PDF(Pubmed)
Abstract:
Leukemias with ambiguous lineage comprise several loosely defined entities, often without a clear mechanistic basis. Here, we extensively profile the epigenome and transcriptome of a subgroup of such leukemias with CpG Island Methylator Phenotype. These leukemias exhibit comparable hybrid myeloid/lymphoid epigenetic landscapes, yet heterogeneous genetic alterations, suggesting they are defined by their shared epigenetic profile rather than common genetic lesions. Gene expression enrichment reveals similarity with early T-cell precursor acute lymphoblastic leukemia and a lymphoid progenitor cell of origin.

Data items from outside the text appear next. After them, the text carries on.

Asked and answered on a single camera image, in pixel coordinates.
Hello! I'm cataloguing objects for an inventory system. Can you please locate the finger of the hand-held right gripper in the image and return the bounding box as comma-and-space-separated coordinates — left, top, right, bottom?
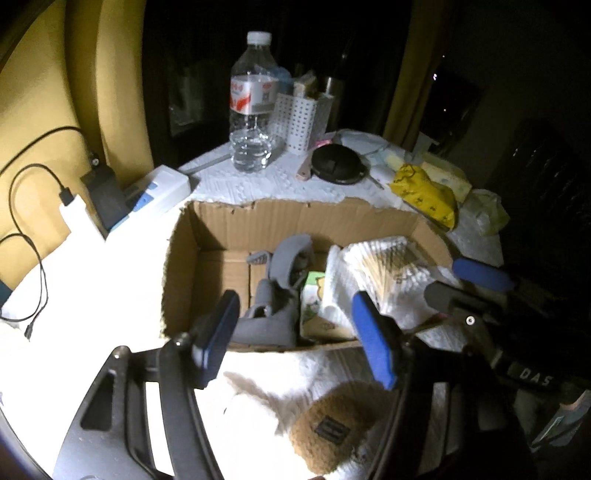
452, 257, 546, 303
424, 281, 505, 361

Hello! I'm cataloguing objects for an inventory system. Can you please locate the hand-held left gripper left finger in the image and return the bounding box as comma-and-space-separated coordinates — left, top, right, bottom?
53, 290, 241, 480

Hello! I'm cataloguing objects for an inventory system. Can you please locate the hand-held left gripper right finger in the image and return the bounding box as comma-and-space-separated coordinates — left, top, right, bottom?
352, 291, 539, 480

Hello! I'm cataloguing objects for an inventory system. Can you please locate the cardboard box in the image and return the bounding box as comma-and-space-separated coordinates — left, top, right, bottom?
161, 198, 455, 354

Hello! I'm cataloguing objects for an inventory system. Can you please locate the green illustrated packet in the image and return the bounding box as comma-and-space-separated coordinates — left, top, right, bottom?
300, 271, 356, 342

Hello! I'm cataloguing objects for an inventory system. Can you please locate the cotton swab box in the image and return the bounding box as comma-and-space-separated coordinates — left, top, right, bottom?
344, 236, 437, 311

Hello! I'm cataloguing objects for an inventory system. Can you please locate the grey strap brace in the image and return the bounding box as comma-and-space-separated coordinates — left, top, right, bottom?
229, 234, 313, 349

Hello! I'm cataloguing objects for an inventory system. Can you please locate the white soft packet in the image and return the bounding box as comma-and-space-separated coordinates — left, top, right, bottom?
339, 130, 407, 169

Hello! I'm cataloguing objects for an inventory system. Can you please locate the pale crumpled plastic bag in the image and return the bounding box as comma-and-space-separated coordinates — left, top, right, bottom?
462, 188, 511, 237

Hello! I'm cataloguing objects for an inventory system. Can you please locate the pale yellow packet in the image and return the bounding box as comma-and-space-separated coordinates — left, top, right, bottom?
418, 152, 473, 204

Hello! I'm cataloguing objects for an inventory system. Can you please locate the yellow printed packet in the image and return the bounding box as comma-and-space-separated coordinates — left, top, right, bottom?
389, 164, 460, 232

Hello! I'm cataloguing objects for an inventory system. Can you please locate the dark cabinet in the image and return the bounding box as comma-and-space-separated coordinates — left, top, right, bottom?
489, 119, 591, 282

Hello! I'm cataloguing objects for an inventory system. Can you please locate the white textured table cloth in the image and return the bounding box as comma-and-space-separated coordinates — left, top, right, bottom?
0, 131, 504, 480

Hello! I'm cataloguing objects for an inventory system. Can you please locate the white and blue box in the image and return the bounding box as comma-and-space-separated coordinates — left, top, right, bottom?
122, 165, 192, 229

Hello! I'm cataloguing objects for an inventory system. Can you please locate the black power adapter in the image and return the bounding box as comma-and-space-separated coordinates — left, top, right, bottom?
79, 159, 132, 232

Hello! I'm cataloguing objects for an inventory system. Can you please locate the small beige tool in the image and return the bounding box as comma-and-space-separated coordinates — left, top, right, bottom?
294, 154, 317, 182

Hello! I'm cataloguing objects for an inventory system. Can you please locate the white charger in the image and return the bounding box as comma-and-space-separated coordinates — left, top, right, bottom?
59, 194, 108, 241

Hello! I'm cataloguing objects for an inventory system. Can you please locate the dark screen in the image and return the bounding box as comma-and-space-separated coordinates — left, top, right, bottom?
431, 65, 484, 140

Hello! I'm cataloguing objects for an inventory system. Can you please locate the black round case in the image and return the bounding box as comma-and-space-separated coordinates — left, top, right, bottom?
310, 144, 370, 185

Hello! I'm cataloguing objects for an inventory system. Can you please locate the clear water bottle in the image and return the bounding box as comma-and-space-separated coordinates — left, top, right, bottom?
229, 31, 284, 174

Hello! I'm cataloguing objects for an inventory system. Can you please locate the narrow yellow curtain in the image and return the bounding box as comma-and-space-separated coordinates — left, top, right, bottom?
383, 0, 458, 149

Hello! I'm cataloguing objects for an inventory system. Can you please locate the white perforated holder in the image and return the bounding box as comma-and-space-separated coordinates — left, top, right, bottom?
272, 92, 334, 155

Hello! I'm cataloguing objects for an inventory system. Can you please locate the steel flask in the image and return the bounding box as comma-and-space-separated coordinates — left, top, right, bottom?
321, 76, 345, 100

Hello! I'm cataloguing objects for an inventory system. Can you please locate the wide yellow curtain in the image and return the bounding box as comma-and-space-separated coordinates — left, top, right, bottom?
0, 0, 155, 296

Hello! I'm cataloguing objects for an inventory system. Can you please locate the black cable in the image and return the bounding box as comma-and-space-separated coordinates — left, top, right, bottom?
0, 124, 93, 342

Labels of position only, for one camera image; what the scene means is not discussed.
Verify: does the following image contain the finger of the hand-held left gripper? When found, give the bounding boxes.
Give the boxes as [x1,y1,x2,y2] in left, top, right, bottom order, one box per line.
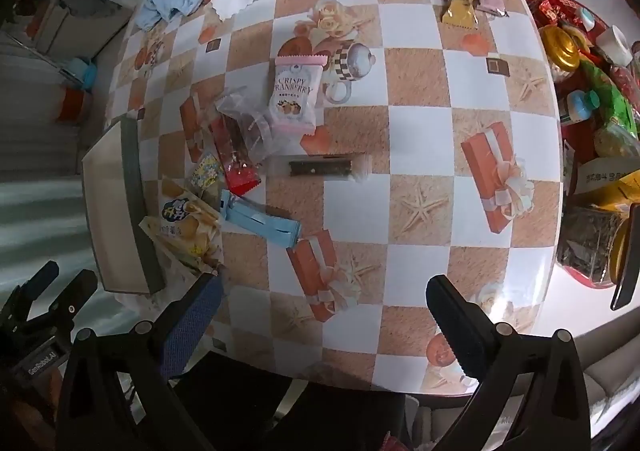
[0,261,60,328]
[25,270,98,338]

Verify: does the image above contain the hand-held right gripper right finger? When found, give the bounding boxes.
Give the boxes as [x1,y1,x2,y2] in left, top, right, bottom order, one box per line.
[425,274,593,451]

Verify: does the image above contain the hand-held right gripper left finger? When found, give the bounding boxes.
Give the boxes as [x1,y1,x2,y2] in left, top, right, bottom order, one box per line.
[54,268,226,451]

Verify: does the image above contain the grey-green cardboard box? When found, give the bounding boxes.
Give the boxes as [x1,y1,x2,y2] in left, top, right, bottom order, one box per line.
[81,117,166,295]

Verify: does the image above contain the light blue snack packet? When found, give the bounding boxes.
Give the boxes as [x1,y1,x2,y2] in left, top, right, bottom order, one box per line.
[219,189,302,248]

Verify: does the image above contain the red snack packet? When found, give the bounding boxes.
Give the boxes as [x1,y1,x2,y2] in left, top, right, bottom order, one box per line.
[209,116,262,196]

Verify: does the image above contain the small patterned candy packet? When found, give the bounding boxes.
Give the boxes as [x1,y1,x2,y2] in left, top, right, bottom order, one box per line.
[187,151,223,192]

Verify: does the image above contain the clear packet with dark bar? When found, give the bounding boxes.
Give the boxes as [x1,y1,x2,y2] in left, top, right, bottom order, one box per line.
[265,153,373,182]

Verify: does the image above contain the clear packet with brown snack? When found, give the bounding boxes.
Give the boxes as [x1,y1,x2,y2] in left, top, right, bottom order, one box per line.
[215,87,275,164]

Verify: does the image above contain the clear bag of dark leaves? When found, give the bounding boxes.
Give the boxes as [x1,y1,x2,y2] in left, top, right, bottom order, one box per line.
[556,206,623,284]

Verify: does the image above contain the orange and white stool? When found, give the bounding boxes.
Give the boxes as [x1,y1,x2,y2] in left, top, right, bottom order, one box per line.
[55,86,93,124]

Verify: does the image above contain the black flat bar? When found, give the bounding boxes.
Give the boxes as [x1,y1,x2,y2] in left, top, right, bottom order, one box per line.
[610,203,640,312]

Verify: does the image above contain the white paper carton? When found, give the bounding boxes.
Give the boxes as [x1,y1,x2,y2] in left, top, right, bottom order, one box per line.
[570,158,636,204]

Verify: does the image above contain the blue plastic container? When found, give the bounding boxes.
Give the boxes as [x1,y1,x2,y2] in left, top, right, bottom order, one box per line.
[67,57,97,90]

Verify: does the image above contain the checkered printed tablecloth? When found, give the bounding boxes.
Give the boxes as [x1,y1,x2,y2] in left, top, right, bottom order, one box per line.
[102,0,563,392]

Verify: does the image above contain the small bottle with blue cap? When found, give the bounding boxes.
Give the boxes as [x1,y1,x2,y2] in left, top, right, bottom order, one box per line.
[559,90,601,126]

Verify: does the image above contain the large green snack bag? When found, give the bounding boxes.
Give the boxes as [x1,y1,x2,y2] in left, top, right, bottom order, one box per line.
[580,58,640,136]

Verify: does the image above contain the gold tin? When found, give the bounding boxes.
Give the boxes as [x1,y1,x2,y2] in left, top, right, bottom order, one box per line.
[542,26,581,82]

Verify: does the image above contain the white lidded jar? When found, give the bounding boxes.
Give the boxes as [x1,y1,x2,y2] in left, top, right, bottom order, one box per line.
[595,25,633,66]

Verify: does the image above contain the red tray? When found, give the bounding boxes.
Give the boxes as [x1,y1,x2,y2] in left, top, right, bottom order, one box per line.
[525,0,640,289]

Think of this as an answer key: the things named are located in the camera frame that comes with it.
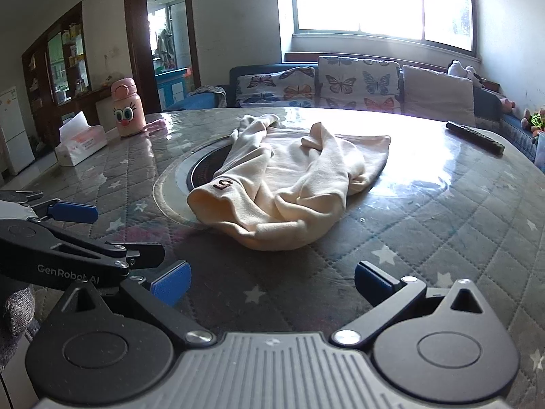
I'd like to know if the dark wooden display cabinet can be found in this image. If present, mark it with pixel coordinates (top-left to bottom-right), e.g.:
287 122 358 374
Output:
22 2 113 146

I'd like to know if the grey blanket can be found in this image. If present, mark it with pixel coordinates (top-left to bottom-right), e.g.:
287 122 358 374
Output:
187 86 229 109

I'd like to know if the blue storage bin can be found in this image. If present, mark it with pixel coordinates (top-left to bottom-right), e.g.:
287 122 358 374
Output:
155 68 193 111

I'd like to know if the person's left forearm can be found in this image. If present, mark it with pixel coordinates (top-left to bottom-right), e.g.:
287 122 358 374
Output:
0 281 43 376

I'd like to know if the plain beige cushion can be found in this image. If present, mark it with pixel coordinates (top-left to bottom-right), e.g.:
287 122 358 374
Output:
401 65 477 127

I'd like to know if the black remote control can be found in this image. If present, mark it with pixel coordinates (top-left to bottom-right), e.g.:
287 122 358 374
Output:
445 121 505 156

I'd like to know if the butterfly print cushion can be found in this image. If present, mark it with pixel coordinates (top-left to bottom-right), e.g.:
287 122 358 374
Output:
317 56 403 115
235 67 318 109

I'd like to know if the white tissue box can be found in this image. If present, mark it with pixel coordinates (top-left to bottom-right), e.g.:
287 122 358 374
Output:
54 111 107 167

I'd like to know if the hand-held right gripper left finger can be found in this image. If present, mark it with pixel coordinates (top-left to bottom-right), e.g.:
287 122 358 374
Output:
57 260 216 348

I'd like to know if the cream sweater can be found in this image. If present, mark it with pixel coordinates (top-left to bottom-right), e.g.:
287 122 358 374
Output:
187 113 391 251

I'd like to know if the pink cartoon face bottle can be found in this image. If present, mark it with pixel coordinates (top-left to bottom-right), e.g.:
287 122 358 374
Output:
111 77 146 138

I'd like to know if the dark blue sofa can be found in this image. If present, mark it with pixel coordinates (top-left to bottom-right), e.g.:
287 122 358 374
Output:
164 63 545 163

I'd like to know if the white refrigerator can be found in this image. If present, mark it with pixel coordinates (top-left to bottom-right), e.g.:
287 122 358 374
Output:
0 86 36 175

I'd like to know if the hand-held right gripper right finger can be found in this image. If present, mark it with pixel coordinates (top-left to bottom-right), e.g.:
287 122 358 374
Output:
333 261 502 348

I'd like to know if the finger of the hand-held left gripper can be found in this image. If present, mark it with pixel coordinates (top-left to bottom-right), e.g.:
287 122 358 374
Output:
31 199 100 225
48 238 166 270

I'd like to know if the colourful toy pile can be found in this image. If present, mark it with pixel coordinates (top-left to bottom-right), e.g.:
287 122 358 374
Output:
520 108 545 138

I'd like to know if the white plush toy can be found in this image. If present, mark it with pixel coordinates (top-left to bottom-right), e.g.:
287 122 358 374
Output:
448 60 484 88

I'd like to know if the brown wooden door frame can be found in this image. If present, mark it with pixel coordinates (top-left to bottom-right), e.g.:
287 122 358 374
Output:
123 0 202 113

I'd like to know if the round black induction hob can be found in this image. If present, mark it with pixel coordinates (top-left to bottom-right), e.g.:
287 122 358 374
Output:
186 157 235 193

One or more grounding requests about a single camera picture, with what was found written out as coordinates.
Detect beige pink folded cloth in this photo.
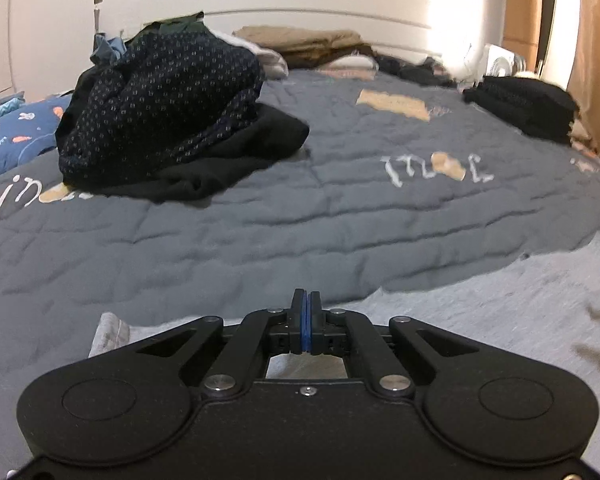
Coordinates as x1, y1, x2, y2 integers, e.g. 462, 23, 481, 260
325, 52, 381, 78

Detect teal chevron cloth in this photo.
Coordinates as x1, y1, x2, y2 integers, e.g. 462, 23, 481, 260
0, 91, 26, 128

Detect folded brown and beige clothes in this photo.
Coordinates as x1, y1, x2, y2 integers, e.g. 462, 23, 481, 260
232, 25, 376, 68

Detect black upright panel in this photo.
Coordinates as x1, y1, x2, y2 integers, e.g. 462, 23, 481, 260
535, 0, 560, 73

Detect white fan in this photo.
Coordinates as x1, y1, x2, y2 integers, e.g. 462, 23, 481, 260
482, 42, 528, 78

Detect white bed headboard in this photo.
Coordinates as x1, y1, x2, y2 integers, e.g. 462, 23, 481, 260
140, 0, 438, 61

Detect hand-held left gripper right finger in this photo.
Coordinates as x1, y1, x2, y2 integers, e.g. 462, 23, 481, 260
306, 290, 481, 401

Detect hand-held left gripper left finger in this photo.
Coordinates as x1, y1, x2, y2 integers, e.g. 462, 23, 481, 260
135, 287, 307, 400

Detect white folded garment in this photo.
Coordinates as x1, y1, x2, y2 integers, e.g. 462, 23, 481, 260
212, 30, 291, 80

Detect tan curtain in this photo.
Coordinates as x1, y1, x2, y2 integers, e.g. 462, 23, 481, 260
565, 0, 600, 161

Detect navy dotted garment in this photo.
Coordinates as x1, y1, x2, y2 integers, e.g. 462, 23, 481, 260
56, 27, 266, 186

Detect grey t-shirt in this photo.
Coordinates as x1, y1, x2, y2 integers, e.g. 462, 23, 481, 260
87, 230, 600, 466

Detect black garment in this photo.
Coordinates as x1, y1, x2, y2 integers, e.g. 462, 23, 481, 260
95, 105, 311, 203

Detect blue denim garment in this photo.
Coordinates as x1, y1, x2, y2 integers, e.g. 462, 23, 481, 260
91, 32, 131, 66

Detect dark green garment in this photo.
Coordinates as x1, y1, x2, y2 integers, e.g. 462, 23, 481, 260
142, 10, 206, 36

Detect pile of dark clothes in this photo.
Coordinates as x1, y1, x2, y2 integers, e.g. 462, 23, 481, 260
372, 52, 456, 87

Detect grey quilted fish-print blanket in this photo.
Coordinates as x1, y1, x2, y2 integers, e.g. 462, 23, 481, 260
0, 67, 600, 476

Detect blue carrot-print pillow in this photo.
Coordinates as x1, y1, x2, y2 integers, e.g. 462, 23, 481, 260
0, 92, 76, 186

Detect stack of black folded clothes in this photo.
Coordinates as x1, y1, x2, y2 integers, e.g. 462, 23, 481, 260
462, 74, 581, 146

In line with this, integration of differential DNA methylation and gene expression shows widespread silencing of myeloid transcription factors. Moreover, binding sites for hematopoietic transcription factors, including CEBPA, SPI1 and LEF1, are uniquely inaccessible in these leukemias. Hypermethylation also results in loss of CTCF binding, accompanied by changes in chromatin interactions involving key transcription factors. In conclusion, epigenetic dysregulation, and not genetic lesions, explains the mixed phenotype of this group of leukemias with ambiguous lineage. The data collected here constitute a useful and comprehensive epigenomic reference for subsequent studies of acute myeloid leukemias, T-cell acute lymphoblastic leukemias and mixed-phenotype leukemias.
摘要:
谱系模糊的白血病包括几个松散定义的实体,往往没有明确的机械基础。这里,我们广泛分析了CpG岛甲基化表型的此类白血病的一个亚组的表观基因组和转录组。这些白血病表现出相当的混合髓样/淋巴样表观遗传景观,然而异质性遗传改变,这表明它们是由它们共同的表观遗传特征而不是常见的遗传病变定义的。基因表达富集揭示了与早期T细胞前体急性淋巴细胞白血病和淋巴祖细胞起源的相似性。与此相符,差异DNA甲基化和基因表达的整合显示了髓样转录因子的广泛沉默。此外,造血转录因子的结合位点,包括CEBPA,SPI1和LEF1在这些白血病中是唯一无法进入的。超甲基化也导致CTCF结合的丧失,伴随着涉及关键转录因子的染色质相互作用的变化。总之,表观遗传失调,而不是遗传损伤,解释了该组具有模糊谱系的白血病的混合表型。这里收集的数据为后续急性髓系白血病的研究提供了有用且全面的表观基因组参考,T细胞急性淋巴细胞白血病和混合表型白血病。